University now lists resources on its anti-racism website where employees can access, among other things, a recording of Duke’s “Living While Black” symposium, the Office for Institutional Equity resources for understanding and combating racism and its impact, and the archives of university to better understand the history of the institution.
Last september, Price, board members and other directors attended a workshop on anti-racism and fairness. The university said it would continue this workshop every year.
On the diversity of the faculty: On a campus where less than half of students identify as white, white academics are the overwhelming majority on the Duke campus. About 5.8% of faculty members are black, 3.6% are Hispanic, 18% are Asian and 72.4% are white, according to Abbas Benmamoun, vice-president of faculty promotion.
In October 2020, the university announced that a $ 16–million grants of the Duke Endowment would help recruit various faculty members. Black faculty recruits now account for 15% of new “regular rank” hires across all departments, Price wrote in his campus update this year.
Additionally, the university is working on a dashboard that tracks data on faculty diversity, as well as the institution’s hiring and retention work.
On financial assistance according to need: This year’s figures won’t be available until the end of the year, Schoenfeld wrote in an email. The university plans to spend around $ 200 million in undergraduate financial aid in fiscal 2022, up from $ 175 million in fiscal 2020 and around $ 161 million in 2019.
On community support: From June 2020, Duke doubled in its support of the Durham Public Schools Foundation, helping to strengthen internet connectivity for K-12 students during distance learning. The institution has also committed through the Duke-Durham Fund to make an initial donation $ 5 million to the community for relief from Covid-19.

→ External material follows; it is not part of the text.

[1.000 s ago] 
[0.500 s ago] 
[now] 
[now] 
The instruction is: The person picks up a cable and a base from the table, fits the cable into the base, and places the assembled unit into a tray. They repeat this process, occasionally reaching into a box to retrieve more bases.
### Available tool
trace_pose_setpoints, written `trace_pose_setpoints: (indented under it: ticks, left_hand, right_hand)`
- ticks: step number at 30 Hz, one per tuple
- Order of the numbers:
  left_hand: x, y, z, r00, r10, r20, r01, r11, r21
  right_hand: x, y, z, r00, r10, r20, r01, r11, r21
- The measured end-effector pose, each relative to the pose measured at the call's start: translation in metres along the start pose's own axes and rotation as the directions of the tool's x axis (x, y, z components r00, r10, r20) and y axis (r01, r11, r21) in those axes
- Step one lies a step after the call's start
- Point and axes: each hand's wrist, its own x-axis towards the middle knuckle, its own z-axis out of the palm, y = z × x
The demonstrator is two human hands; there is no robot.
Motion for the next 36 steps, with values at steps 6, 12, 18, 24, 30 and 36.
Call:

The institution is still working to expand its efforts to recruit students and staff from historically black colleges, universities and community colleges.
Calls for more action
Measures to tackle police on campus were conspicuously absent from Price’s June 2020 plan. In July 2020, the group Duke’s Black Coalition Against Policing called on university administrators and the board to sever ties with the city police, disclose mutual aid agreements between Duke and any police department, and end relations with any other law enforcement agency. directors duke have since met with the members of the group on their demands.
“There continues to be a productive dialogue with students and others concerned about policing,” Schoenfeld wrote in an email. In the meantime, a campus speaker series covers topics such as race and the police.
Despite the progress the university has made over the past year, some student activists say there is room for improvement. Asian student groups asked that administrators provide more support to students after the recent wave of violence against Asian and Asian Americans.
And last month, the Duke Native American Student Alliance wrote a guest column in the student newspaper asking the institution to better support Indigenous students. The group demanded, among other things, that the institution establish a Native American Center, that administrators hire senior Native faculty members, and that Duke adopt a land recognition drafted by the Native American Student Alliance.